Learning Rust: Week 3

2023/05/11

This week I’m focusing on implementing my own version of Cow, which I’m increasingly convinced is helpful even though I haven’t made much progress on it.

What I’ve Done

Rust’s Smart Pointers and Cow

Rust has raw pointers that you can pass around the way you’d pass around C pointers, but you’re not supposed to use them except in very specific circumstances. Raw pointers in Rust are unsafe and sort of ruin the point of following all of the ownership rules. Instead, you’re generally supposed to use smart pointers, the simplest of which is Box, which just creates a heap-allocated variable to which all the usual Rust ownership rules apply. It’s a smart pointer in that the heap memory will be deallocated when the Box falls out of scope.

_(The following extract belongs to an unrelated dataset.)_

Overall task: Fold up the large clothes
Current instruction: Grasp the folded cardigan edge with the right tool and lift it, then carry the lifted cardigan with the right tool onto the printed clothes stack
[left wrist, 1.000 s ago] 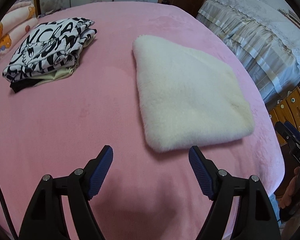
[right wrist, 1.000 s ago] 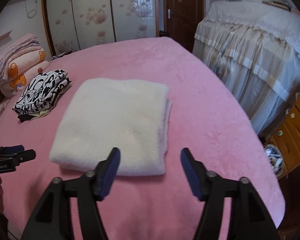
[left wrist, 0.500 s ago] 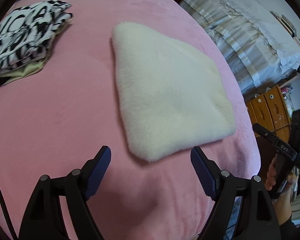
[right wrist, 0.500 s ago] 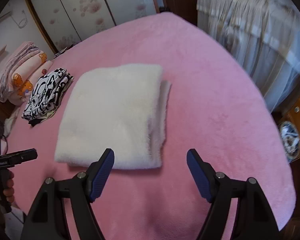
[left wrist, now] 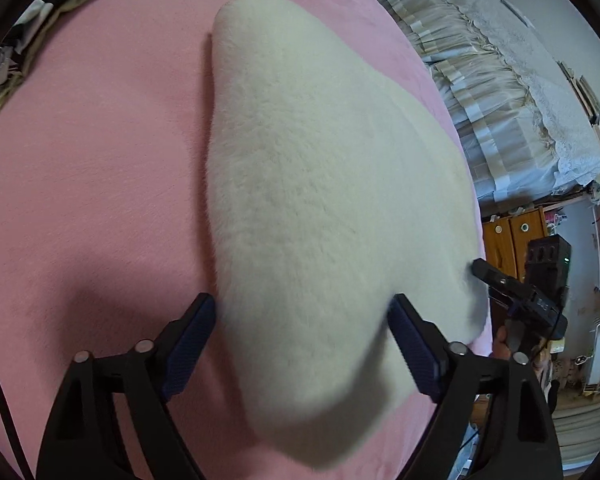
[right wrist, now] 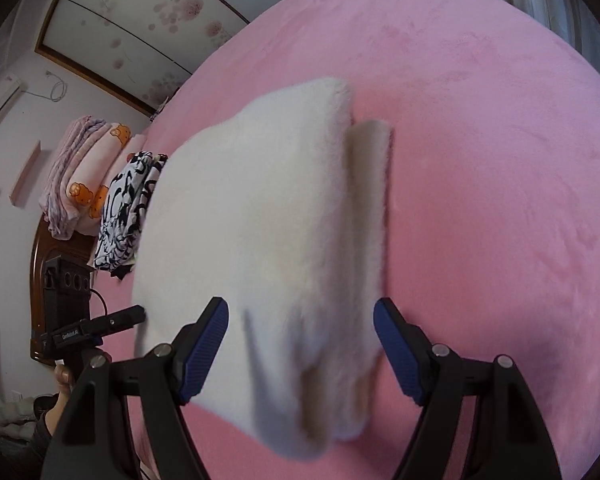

Cow is another smart pointer with a special property: it will clone (copy) the data it points to only if you end up needing a mutable reference. To take an example from the Cow documentation, let’s say you have an array of i32 and ultimately need an immutable reference to the elementwise absolute value of that array. In general, you need a mutable reference to this data in case any of the values are negative, so you may have to clone it. But, you know that most of the time all of the values will already be nonnegative, so cloning the whole thing will usually be a waste of time. This is where Cow comes in:

use std::borrow::Cow;

fn abs_all(input: &mut Cow<[i32]>) {
	// Cow implements Deref, so Cows can be treated like the type they contain
    for i in 0..input.len() {
        let v = input[i];
        if v < 0 {
            // Clones into a vector if not already owned.
            input.to_mut()[i] = -v;
        }
    }
}

// No clone occurs because `input` doesn't need to be mutated.
let slice = [0, 1, 2];
let mut input = Cow::from(&slice[..]);
abs_all(&mut input);

// Clone occurs because `input` needs to be mutated.
let slice = [-1, 0, 1];
let mut input = Cow::from(&slice[..]);
abs_all(&mut input);

// No clone occurs because `input` is already owned.
let mut input = Cow::from(vec![-1, 0, 1]);
abs_all(&mut input);

My Progress

I haven’t made much progress on this yet, but I’ll break down what I have as a learning exercise for myself:

enum Cow<'a, T>
where
    T: 'a + ToOwned + ?Sized,
{
    Borrowed(&'a T),
    Owned(<T as ToOwned>::Owned),
}

Cow<T> is a enum, with two variants: Borrowed and Owned. The Borrowed variant will encapsulate a reference to a T object, while the Owned variant will own a T object.

T must implement ToOwned, an interface which generalizes clone to borrowed data (references) via a method called .to_owned(&self). ToOwned has a type member <T as ToOwned>::Owned, which defines the type of object you get back after calling .to_owned(). To indicate that Cow can wrap objects whose size is not known at compile time, T is also annotated with the ?Sized trait.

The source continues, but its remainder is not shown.